New Work at Mount Holyoke
29 January - 10 March 1999

New: 1. Not existing before, 2. being made or brought into existence for the first time, 3. of a novel kind, 4. fresh. All of these definitions will surely apply to a show opening in January at the Art Museum which will focus on recent work by Mount Holyoke's own studio art faculty.

A classics major at Stanford, Marion Miller later studied painting at the Skowhegan School and Indiana University. The figure, still life, landscape, and most recently horses and their riders have come under her intense gaze, and Miller's investigations into portraiture have brought critical acclaim and international commissions. British painter Lawrence Gowing described these works as "having a fidelity and impulsive good humor which suggests that she is . . . one of the best portraitists alive."

The prints of Nancy Campbell, a faculty member since 1981, were among those featured in A Graphic Muse, the 1987 exhibition which originated at the Mount Holyoke College Art Museum and traveled to five venues across the country.
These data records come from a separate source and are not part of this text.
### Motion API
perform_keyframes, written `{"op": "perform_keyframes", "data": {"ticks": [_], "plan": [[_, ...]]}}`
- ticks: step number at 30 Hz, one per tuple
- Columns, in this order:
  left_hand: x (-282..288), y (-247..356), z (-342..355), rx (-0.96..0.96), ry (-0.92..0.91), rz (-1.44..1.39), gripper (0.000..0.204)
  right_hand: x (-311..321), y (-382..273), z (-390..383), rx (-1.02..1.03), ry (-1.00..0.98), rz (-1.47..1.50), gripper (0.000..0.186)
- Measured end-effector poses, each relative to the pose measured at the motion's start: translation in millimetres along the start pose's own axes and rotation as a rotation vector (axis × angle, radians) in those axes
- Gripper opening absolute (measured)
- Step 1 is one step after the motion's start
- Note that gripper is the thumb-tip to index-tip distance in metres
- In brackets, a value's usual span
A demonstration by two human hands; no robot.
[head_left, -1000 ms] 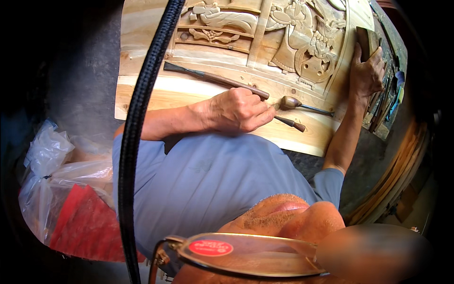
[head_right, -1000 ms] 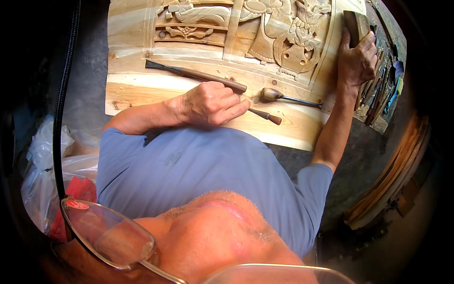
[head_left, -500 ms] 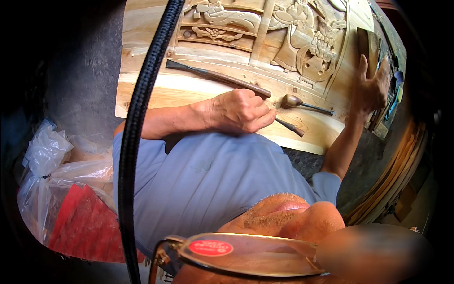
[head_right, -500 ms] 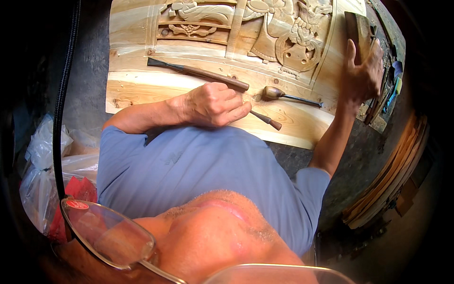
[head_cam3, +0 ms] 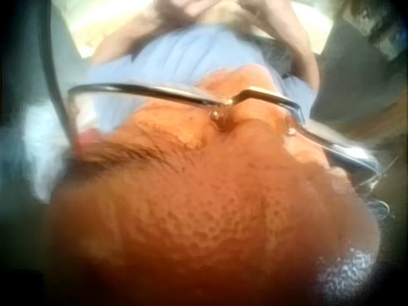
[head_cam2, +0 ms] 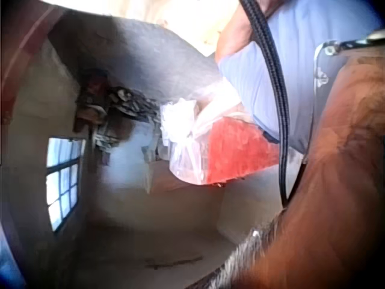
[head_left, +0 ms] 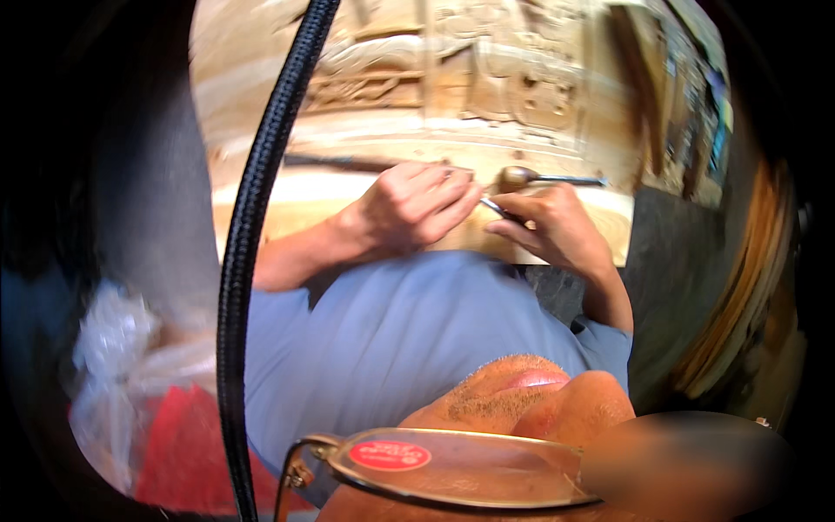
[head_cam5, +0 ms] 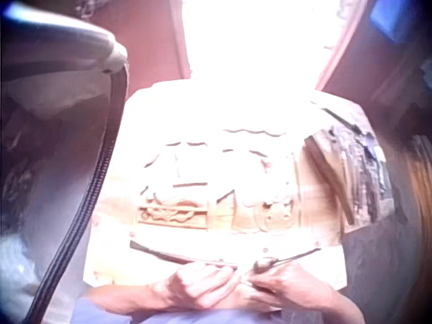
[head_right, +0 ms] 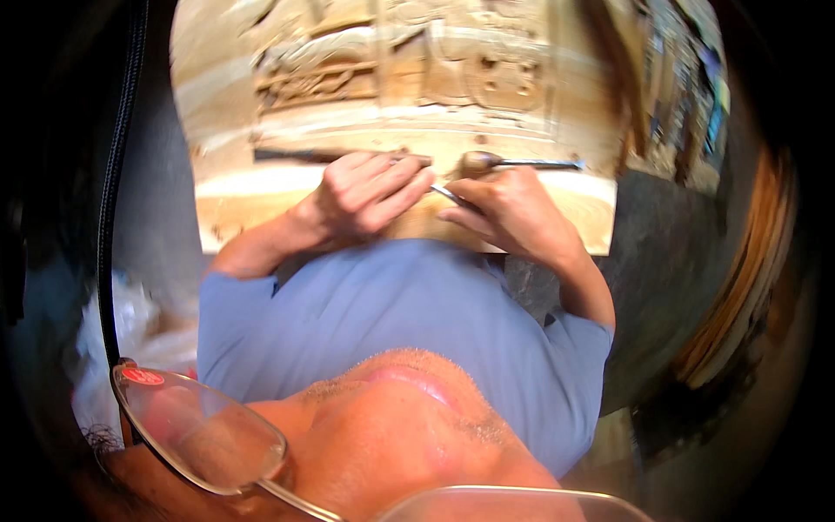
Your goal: The person carves decorative patterns into a wooden board using several different chisels and a wooden mallet.
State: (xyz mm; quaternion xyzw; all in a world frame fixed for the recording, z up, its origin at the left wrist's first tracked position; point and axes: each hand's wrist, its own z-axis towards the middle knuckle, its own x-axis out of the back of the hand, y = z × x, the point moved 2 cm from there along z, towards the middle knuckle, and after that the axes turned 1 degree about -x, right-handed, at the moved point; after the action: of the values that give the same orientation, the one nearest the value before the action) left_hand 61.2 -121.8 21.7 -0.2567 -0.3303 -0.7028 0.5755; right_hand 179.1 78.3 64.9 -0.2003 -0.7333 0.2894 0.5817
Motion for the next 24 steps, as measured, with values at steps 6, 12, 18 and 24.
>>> {"op": "perform_keyframes", "data": {"ticks": [6, 12, 18, 24], "plan": [[41.3, 14.4, 22.0, -0.182, 0.144, 0.034, 0.034, 40.3, 28.0, -18.5, 0.095, 0.487, 0.071, 0.012], [-28.1, -5.7, -1.5, -0.014, -0.076, -0.039, 0.026, 130.5, 218.3, -85.0, -0.559, 1.201, -0.126, 0.034], [-33.1, -8.6, -5.9, -0.038, -0.094, -0.024, 0.025, 146.8, 369.5, -123.6, -0.932, 0.818, -0.663, 0.042], [-23.9, -14.0, -10.4, -0.062, -0.135, 0.064, 0.03, 145.9, 418.8, -142.7, -1.073, 0.613, -0.761, 0.049]]}}
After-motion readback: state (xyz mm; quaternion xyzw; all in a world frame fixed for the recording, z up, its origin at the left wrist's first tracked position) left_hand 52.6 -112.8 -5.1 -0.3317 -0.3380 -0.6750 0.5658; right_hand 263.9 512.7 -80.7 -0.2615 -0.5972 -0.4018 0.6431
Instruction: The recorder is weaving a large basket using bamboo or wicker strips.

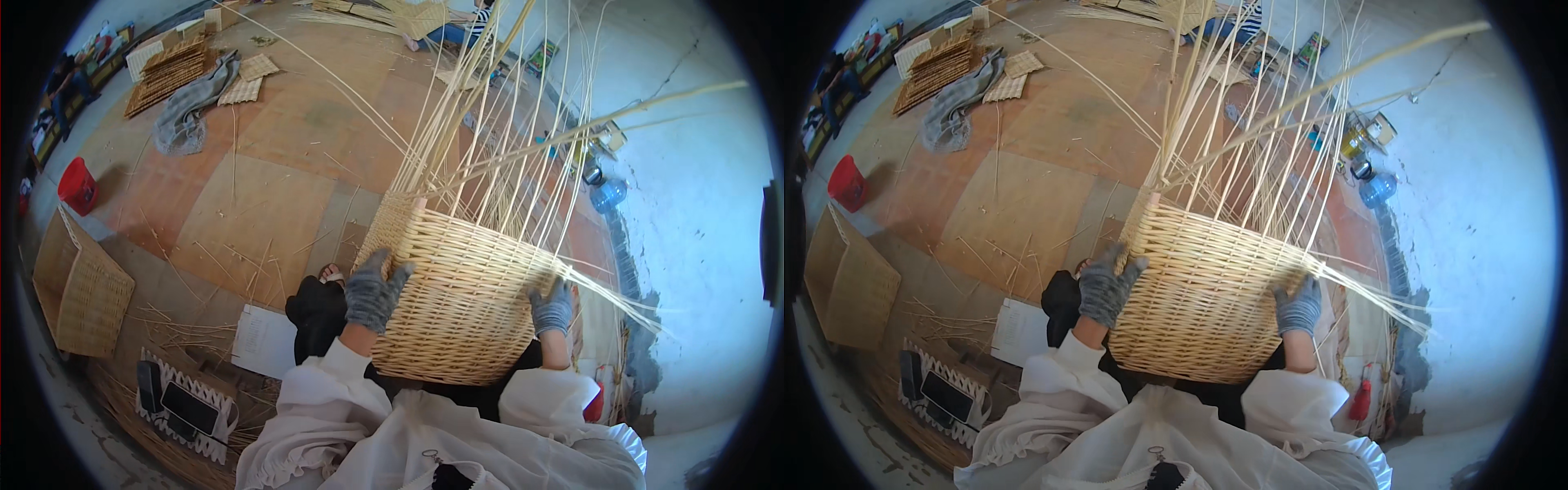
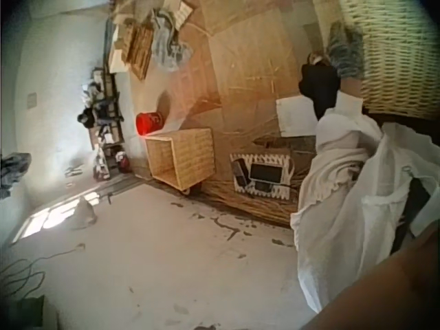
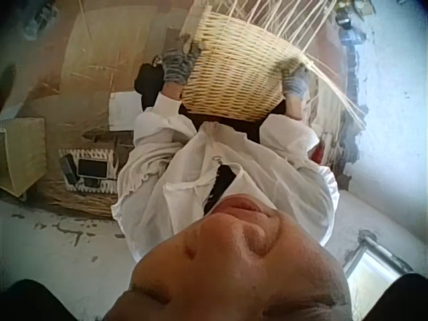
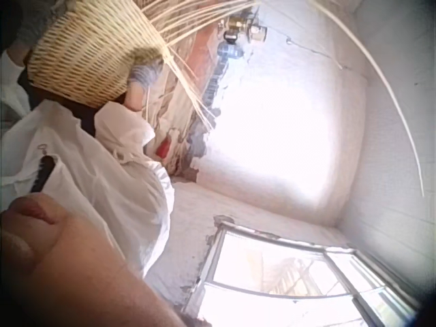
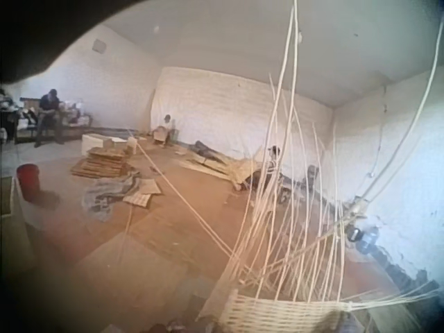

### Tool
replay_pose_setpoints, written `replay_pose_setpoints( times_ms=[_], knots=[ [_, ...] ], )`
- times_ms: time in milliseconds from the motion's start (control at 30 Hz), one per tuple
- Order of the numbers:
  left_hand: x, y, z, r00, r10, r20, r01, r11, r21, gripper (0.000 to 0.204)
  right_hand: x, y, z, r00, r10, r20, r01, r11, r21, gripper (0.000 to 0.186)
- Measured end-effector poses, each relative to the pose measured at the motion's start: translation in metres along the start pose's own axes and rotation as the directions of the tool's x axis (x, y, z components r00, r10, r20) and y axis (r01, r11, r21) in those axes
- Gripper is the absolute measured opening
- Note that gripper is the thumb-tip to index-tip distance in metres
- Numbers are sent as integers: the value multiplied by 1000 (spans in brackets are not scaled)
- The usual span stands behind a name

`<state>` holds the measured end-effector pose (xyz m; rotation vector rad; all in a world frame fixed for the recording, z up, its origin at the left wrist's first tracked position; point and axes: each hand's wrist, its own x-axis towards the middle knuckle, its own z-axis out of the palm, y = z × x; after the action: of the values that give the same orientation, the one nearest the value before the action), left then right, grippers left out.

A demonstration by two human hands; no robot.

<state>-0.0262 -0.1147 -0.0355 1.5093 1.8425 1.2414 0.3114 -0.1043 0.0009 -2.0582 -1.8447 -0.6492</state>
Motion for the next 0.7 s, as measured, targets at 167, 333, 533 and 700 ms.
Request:
replay_pose_setpoints(
  times_ms=[167, 333, 533, 700],
  knots=[
    [68, -7, 32, 965, 248, -85, -253, 797, -549, 56, 77, -184, -81, 955, -285, -84, 241, 577, 781, 34],
    [79, 8, 43, 976, 216, -11, -151, 646, -748, 58, 140, -250, -79, 873, -480, -92, 431, 667, 608, 34],
    [83, -19, 55, 983, 184, -5, -108, 559, -822, 61, 117, -285, -91, 743, -662, 93, 493, 636, 594, 33],
    [88, -9, 51, 976, 201, 83, -56, 598, -800, 57, 112, -270, -93, 692, -711, 121, 537, 620, 572, 32]
  ],
)
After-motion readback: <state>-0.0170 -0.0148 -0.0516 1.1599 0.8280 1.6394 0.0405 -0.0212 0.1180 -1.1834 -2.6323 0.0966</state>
Throughout her career, Campbell has concentrated on printmaking, inspired in part by Japanese imagery that she has studied both in America and Japan. National Gallery curator Ruth Fine wrote of her work: "Campbell imbues her paintings on paper and her prints with a sense of structure held in tension with an erratic calligraphic movement . . . We see a quest for unity between the logical and measured, the intuitive and spontaneous."

A graduate of the Rhode Island School of Design, Joseph Smith came to Mount Holyoke in 1996. His recent sculpture is characterized by its elegance, subtlety, and poise. Using a range of materials including glass, wire, and wood, he juxtaposes stability with precariousness, solidity with fragility, opaqueness with transparency. New York Times critic Michael Brenson has described Smith's sculpture as "quietly, whimsically, seriously perverse" and "filled with a kind of elegantly excruciating irresolution probably first defined by Giacometti's Suspended Ball. "

Carleen Sheehan, the newest addition to the studio faculty, comes to Mount Holyoke from the School of Visual Arts in New York. The broad array of courses she has taught-in painting, color theory, drawing, and printmaking-reflects her own varied interests. Recently she has been investigating alternative photographic processes and computer imagery in work which explores the visual dialogue between artifice and nature.